━━━━━ Raw data

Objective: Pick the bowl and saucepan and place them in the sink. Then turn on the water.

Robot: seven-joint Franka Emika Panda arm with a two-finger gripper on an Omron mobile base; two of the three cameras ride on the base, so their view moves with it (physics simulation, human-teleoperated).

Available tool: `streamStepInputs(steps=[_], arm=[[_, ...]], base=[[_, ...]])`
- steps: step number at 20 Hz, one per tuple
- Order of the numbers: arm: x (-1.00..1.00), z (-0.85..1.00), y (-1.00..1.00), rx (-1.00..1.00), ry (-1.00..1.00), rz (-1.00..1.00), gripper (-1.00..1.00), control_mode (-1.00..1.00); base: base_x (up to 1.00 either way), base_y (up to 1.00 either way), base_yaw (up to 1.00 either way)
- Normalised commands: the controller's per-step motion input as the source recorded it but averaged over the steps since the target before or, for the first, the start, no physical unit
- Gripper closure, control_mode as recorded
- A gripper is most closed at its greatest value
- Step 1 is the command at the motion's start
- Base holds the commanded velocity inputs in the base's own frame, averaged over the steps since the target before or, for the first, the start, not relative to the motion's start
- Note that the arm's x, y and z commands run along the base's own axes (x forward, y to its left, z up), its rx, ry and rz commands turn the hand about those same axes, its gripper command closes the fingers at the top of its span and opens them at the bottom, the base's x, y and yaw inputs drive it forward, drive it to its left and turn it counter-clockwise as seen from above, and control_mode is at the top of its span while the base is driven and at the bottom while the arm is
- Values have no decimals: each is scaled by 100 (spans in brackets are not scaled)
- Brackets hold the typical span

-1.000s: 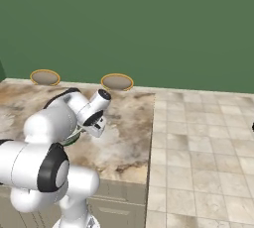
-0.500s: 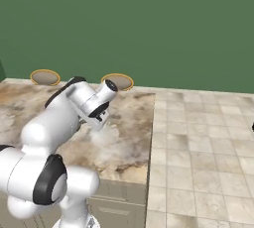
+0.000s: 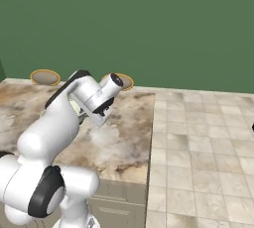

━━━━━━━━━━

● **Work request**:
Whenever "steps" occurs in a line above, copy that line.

● **Answer to the exercise**:
Available tool: `streamStepInputs(steps=[_], arm=[[_, ...]], base=[[_, ...]])`
- steps: step number at 20 Hz, one per tuple
- Normalised commands: the controller's per-step motion input as the source recorded it but averaged over the steps since the target before or, for the first, the start, no physical unit
- Base holds the commanded velocity inputs in the base's own frame, averaged over the steps since the target before or, for the first, the start, not relative to the motion's start

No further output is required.